XII Games of the Small States of Europe XII Jeux des petits États d'Europe
- Country: Monaco
- Nations: 8
- Events: 121 in 11 sports
- Opening: 4 June 2007
- Closing: 9 June 2007
- Opened by: Prince Albert II
- Main venue: Stade Louis II
- Website: www.monaco2007.mc

= 2007 Games of the Small States of Europe =

Twelfth edition of the Games of the Small States of Europe

The 2007 Games of the Small States of Europe, or the XIIth Games of the Small States of Europe, were held in Monaco from 4 to 9 June 2007. The Games administration was done jointly by the Monegasque government and Monegasque Olympic Committee. Monaco had previously hosted the games in 1987. Prince Albert II officially opened the Games.

==Overview and participation==
The 2007 Games were the first Games of the Small States of Europe without all eligible nations competing. All countries to have previously participated returned; however, Montenegro – which joined the Athletic Association of the Small States of Europe in 2006 – did not send competitors to the 2007 Games. Delegations, including coaches and team officials, of up to 1,200 people were expected at the 2007 Games. These delegations came from the host nation of Monaco as well as Andorra, Cyprus, Iceland, Liechtenstein, Luxembourg, Malta, and San Marino.

==Competitions==
Twelve disciplines were held at the 2007 Games; making it the most diverse Games in this respect yet. Taekwondo and cycling had been removed from the games; however, the volleyball discipline had been separated into beach and traditional, and bowls made its first appearance at the games.

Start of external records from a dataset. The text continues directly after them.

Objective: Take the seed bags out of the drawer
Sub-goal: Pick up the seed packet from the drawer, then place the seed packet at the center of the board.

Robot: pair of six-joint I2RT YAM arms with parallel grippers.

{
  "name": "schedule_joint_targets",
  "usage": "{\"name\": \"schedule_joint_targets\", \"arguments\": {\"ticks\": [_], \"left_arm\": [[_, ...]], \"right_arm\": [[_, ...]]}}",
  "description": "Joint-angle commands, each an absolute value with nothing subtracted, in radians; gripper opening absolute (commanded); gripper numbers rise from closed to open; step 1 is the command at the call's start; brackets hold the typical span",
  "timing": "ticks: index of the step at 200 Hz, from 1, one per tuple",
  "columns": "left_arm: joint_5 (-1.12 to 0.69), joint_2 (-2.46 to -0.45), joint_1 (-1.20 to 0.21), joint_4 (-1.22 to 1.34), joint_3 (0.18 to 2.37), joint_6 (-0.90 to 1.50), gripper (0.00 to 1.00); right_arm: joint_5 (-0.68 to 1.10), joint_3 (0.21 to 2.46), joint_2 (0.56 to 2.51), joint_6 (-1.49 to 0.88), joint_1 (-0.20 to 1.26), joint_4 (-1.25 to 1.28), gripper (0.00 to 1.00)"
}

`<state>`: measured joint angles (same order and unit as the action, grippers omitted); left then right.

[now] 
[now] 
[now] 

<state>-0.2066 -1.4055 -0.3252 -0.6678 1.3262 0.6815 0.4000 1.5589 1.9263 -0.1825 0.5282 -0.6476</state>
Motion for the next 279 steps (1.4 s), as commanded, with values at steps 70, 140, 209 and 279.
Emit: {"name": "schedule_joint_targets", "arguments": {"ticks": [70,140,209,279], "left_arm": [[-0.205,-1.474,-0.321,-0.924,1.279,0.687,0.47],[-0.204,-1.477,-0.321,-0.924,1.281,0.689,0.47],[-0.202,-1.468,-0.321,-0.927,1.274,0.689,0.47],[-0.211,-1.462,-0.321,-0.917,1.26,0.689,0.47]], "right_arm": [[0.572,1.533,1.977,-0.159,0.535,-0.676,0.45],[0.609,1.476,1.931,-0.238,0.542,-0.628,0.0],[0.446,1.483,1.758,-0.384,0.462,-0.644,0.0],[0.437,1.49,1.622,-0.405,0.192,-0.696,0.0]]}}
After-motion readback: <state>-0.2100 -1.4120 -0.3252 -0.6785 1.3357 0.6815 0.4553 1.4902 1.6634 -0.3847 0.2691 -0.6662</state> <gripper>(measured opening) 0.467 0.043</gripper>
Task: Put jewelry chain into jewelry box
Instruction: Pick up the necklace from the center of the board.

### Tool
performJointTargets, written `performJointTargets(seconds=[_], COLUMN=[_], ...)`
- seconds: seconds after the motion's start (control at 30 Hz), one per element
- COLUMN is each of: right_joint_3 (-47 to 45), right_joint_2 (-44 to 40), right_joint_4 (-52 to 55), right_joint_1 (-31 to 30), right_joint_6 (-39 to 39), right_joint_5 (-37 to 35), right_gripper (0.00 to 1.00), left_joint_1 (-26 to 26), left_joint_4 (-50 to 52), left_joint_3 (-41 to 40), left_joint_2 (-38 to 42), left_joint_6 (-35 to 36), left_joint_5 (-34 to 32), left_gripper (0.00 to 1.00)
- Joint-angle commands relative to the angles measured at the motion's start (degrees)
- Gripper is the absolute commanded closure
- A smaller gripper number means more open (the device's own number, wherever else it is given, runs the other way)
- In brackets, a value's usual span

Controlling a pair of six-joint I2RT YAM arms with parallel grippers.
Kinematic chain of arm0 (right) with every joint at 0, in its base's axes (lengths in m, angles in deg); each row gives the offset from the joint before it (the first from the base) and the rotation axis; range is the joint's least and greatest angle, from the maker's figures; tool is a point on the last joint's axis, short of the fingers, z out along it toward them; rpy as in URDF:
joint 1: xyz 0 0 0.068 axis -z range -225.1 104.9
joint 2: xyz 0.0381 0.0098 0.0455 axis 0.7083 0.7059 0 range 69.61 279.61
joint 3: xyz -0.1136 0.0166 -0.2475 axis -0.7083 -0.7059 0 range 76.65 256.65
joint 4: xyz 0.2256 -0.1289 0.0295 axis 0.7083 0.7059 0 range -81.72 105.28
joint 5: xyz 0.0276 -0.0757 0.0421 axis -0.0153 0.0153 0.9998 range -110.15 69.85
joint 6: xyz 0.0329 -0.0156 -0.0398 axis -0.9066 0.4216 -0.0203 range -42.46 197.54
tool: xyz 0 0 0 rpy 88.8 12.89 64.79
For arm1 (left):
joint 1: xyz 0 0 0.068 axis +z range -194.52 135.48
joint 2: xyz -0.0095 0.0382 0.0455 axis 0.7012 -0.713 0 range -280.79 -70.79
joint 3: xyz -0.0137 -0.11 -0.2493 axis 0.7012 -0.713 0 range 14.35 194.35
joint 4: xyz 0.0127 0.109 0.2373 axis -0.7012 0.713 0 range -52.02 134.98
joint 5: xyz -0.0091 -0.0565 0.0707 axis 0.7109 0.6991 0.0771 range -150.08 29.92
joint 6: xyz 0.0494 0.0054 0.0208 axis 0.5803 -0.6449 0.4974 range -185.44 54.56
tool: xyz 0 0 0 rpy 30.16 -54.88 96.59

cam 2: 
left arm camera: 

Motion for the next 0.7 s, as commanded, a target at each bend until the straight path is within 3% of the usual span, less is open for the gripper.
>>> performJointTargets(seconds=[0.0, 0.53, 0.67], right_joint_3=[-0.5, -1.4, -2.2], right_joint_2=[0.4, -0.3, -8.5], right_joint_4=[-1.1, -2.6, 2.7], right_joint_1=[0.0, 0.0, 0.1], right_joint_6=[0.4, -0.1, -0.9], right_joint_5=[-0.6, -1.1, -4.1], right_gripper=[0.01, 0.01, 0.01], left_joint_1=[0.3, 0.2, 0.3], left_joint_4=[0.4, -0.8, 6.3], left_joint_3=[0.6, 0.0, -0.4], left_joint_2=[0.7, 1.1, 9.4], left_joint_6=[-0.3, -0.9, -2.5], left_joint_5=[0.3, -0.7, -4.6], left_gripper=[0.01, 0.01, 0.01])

Numbers in parentheses indicate the number of medal events contested in each sport.

==Highlights==
- Two Maltese sailing competitors, Thomas Tabona and Ella Soler, were 13 and 14 years old respectively.
- Landlocked San Marino won a silver medal in sailing.

==Medal Count==

| Rank | Nation | Gold | Silver | Bronze | Total |
|---|---|---|---|---|---|
| 1 | Cyprus (CYP) | 36 | 33 | 24 | 93 |
| 2 | Iceland (ISL) | 31 | 23 | 24 | 78 |
| 3 | Luxembourg (LUX) | 20 | 25 | 36 | 81 |
| 4 | Monaco (MON)* | 19 | 16 | 17 | 52 |
| 5 | Malta (MLT) | 4 | 9 | 17 | 30 |
| 6 | Andorra (AND) | 4 | 6 | 7 | 17 |
| 7 | San Marino (SMR) | 4 | 6 | 6 | 16 |
| 8 | Liechtenstein (LIE) | 3 | 5 | 5 | 13 |
| Totals (8 entries) |  | 121 | 123 | 136 | 380 |

==Venues==
The 2007 Games used a docked cruise ship as an athlete's village for all delegations. The ship was docked along the sea wall in Fontvieille.

Many of the events were also held in Fontvieille. Stade Louis II, the usual home of AS Monaco FC, hosted athletics, basketball, swimming, and table tennis events. The shooting events took place indoors on the upper floors of a building in the center of the district as well.

Gymnastics took place in the Canton Hall, a large event complex in Monaco. Volleyball took place in the Moneghetti Sports Complex, which is technically in French territory. Judo events was also held at an all-purpose gymnasium, the Annonciade Gymnasium. Bowls events were held at the Rocher. Tennis was held in the Monte Carlo district at a prominent country club.

Additionally, many of events in the 2007 Games took advantage of Monaco's close proximity to the sea. Beach volleyball events were held on the most prominent beach in Monaco, Larvotto. Sailing events took place in the Bay of Monaco, an extension of the Mediterranean Sea.